#### TASK ITEM:
Please find every line in the entries below that contains the string "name", and copy it.
___
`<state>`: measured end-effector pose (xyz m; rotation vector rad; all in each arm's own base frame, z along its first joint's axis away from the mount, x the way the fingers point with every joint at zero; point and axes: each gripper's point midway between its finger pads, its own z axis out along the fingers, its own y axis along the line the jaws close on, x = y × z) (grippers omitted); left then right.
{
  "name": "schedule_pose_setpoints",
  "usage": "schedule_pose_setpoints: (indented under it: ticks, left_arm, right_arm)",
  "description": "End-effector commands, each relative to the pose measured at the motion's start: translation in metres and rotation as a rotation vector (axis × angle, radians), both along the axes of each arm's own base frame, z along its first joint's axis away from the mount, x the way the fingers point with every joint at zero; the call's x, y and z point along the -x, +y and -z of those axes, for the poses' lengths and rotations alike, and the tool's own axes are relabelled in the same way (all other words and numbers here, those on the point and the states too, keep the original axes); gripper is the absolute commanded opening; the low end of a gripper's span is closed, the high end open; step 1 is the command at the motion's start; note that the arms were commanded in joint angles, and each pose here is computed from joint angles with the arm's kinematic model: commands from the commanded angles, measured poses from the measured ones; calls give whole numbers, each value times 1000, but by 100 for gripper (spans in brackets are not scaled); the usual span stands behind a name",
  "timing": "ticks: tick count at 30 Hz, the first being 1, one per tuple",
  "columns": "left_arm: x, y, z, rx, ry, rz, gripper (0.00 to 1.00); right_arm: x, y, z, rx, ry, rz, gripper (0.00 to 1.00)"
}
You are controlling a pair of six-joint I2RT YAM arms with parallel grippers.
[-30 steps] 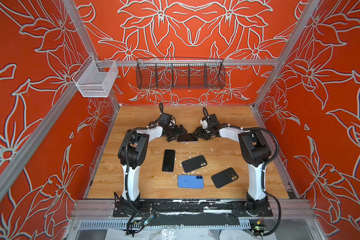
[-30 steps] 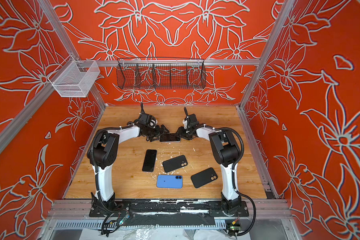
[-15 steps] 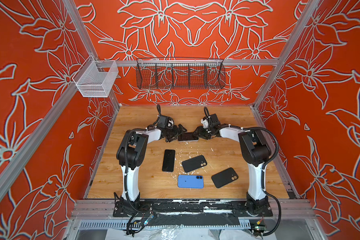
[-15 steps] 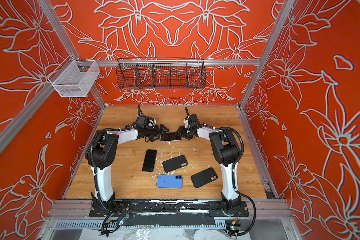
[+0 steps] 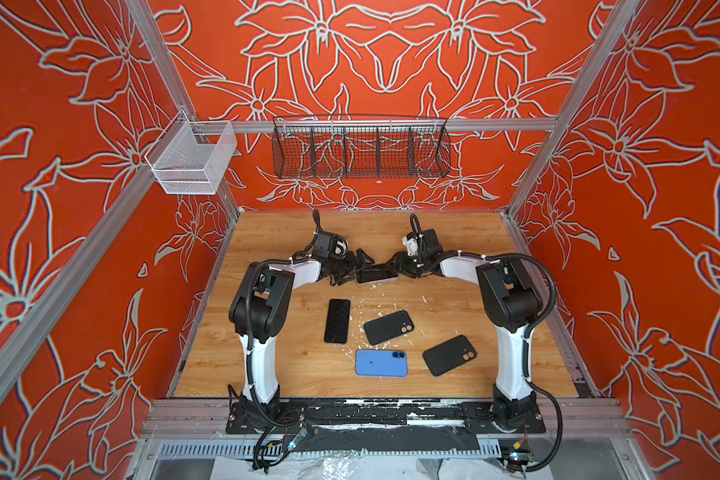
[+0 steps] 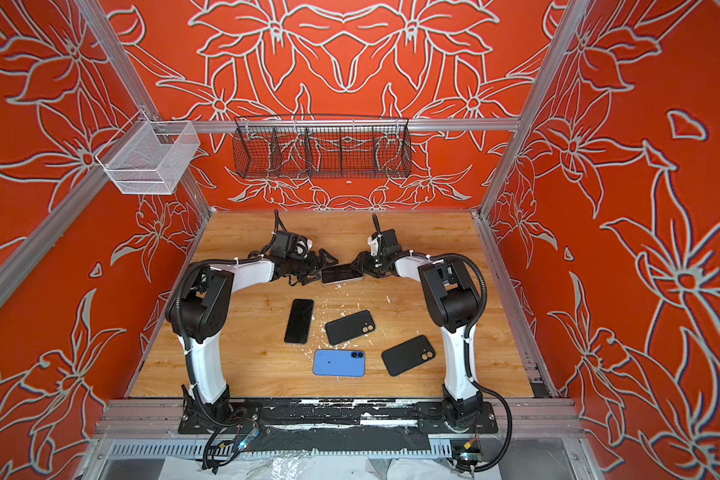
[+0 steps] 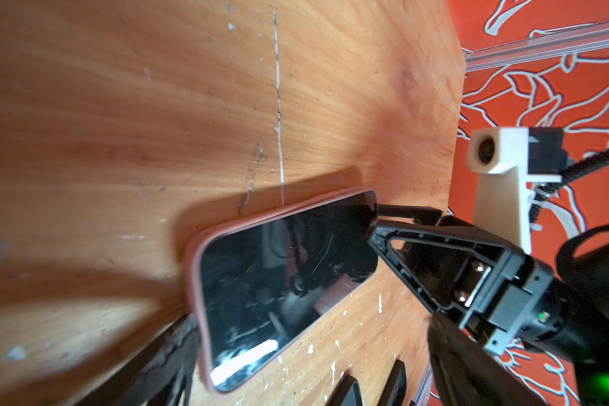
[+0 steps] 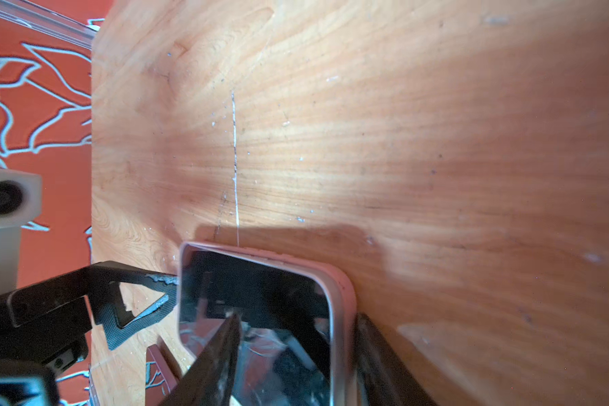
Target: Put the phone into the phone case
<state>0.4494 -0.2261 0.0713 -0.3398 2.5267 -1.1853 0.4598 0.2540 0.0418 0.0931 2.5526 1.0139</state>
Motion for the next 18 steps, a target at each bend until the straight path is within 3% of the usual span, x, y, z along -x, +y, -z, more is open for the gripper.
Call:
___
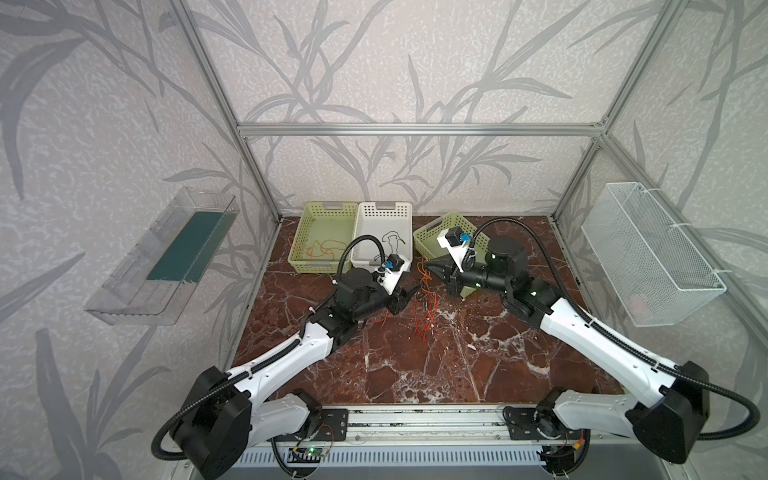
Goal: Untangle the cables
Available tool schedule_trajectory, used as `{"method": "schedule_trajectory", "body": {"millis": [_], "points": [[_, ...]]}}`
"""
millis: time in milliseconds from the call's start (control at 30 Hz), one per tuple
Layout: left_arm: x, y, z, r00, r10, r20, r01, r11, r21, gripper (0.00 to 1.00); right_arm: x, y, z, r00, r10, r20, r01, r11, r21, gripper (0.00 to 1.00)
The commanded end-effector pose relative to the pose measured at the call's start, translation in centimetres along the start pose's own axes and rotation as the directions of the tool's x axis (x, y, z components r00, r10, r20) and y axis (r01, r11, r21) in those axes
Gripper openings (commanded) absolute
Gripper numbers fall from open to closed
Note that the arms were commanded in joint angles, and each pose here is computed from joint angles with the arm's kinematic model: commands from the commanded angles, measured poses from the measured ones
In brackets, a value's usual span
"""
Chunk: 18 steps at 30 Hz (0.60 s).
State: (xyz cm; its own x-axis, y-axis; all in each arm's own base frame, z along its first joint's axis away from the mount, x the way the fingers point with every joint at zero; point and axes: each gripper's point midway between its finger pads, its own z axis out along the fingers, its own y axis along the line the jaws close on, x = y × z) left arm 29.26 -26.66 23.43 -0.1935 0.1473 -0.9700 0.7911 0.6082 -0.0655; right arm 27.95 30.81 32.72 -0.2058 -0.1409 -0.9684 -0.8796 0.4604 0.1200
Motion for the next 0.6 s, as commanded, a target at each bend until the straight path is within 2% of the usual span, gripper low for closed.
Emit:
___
#### RESPONSE:
  "name": "schedule_pose_setpoints",
  "description": "End-effector commands, each relative to the pose measured at the motion's start: translation in metres and rotation as a rotation vector (axis × angle, radians), both along the axes of each arm's own base frame, z along its first joint's axis away from the mount, x the way the fingers point with every joint at zero; the call's x, y and z point along the -x, +y and -z of those axes, for the poses' lengths and rotations alike, and the tool's own axes are relabelled in the same way (all other words and numbers here, those on the point and the states too, keep the original axes); gripper is the absolute commanded opening; the low end of a gripper's span is closed, the high end open; step 1 is the command at the motion's start; note that the arms were commanded in joint angles, and each pose here is computed from joint angles with the arm's kinematic model: commands from the commanded angles, measured poses from the measured ones; calls give whole numbers, each value times 1000, but by 100 for gripper (spans in brackets are not scaled); the usual span stands behind a name",

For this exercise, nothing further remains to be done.